== Your task ==
Once the line with "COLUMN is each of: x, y" is found in the entries below, repeat it and each following line exactly, up to and including the line with "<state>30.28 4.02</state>". Add no other lines.

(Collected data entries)
-------------------------
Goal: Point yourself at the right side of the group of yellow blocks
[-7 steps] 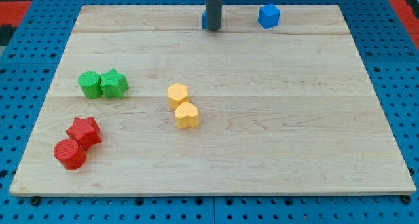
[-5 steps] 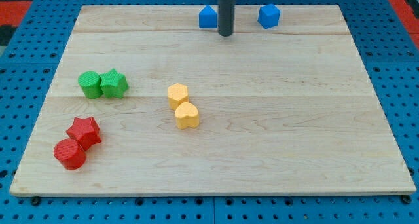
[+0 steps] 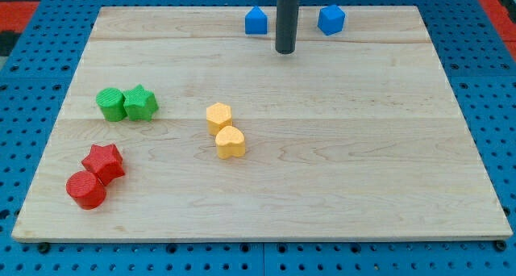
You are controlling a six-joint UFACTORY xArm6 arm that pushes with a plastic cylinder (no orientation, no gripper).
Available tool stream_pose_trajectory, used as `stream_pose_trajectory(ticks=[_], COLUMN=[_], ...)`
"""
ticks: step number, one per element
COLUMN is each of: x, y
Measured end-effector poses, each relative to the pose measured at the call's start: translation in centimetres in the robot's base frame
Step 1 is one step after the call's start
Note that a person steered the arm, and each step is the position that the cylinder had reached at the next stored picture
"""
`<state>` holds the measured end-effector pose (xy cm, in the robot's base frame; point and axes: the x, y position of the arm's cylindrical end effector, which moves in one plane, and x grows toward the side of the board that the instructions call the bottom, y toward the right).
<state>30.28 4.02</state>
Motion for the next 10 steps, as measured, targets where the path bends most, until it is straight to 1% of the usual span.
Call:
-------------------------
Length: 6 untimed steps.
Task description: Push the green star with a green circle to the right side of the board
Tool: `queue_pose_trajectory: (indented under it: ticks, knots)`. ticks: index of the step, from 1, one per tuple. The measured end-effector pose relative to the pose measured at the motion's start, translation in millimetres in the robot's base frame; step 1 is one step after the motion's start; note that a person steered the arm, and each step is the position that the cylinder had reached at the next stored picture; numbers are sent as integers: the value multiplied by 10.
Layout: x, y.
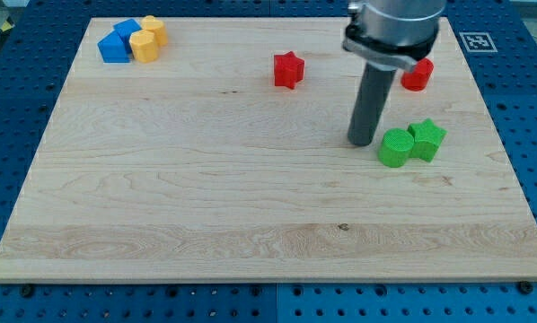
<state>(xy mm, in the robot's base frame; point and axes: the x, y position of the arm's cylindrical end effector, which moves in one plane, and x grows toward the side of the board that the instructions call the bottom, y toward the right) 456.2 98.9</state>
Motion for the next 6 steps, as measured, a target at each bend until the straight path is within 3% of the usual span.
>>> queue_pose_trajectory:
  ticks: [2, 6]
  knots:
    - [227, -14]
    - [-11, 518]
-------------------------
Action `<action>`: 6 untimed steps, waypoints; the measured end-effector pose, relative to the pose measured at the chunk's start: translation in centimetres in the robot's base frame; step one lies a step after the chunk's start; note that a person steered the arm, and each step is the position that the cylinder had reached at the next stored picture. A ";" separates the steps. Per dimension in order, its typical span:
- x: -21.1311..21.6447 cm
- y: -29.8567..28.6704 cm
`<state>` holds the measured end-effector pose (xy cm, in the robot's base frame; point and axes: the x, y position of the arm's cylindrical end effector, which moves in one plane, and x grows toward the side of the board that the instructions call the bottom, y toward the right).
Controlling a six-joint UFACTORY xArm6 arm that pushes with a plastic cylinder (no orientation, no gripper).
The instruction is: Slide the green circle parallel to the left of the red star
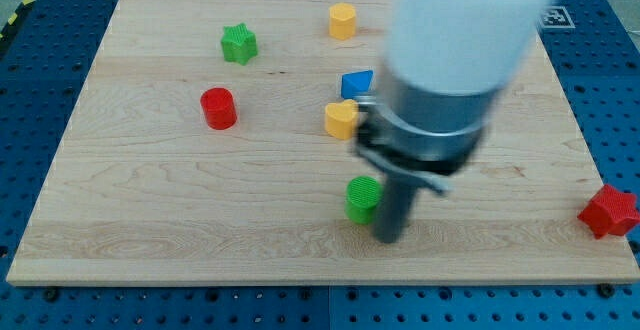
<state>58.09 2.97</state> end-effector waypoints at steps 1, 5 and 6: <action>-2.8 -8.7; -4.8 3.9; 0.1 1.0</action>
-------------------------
== Answer space ==
COLUMN is each of: x, y
Measured end-effector poses, each relative to the pose measured at the call's start: translation in centimetres in the robot's base frame
Step 1 is one step after the call's start
Note that a person steered the arm, and each step is the position that the cylinder had reached at the next stored picture
"""
`<state>` holds the measured end-effector pose (xy cm, in the robot's base frame; point and axes: the x, y position of the arm's cylindrical end effector, which moves in one plane, and x grows toward the side of the board that the instructions call the bottom, y toward the right).
<state>30.28 4.02</state>

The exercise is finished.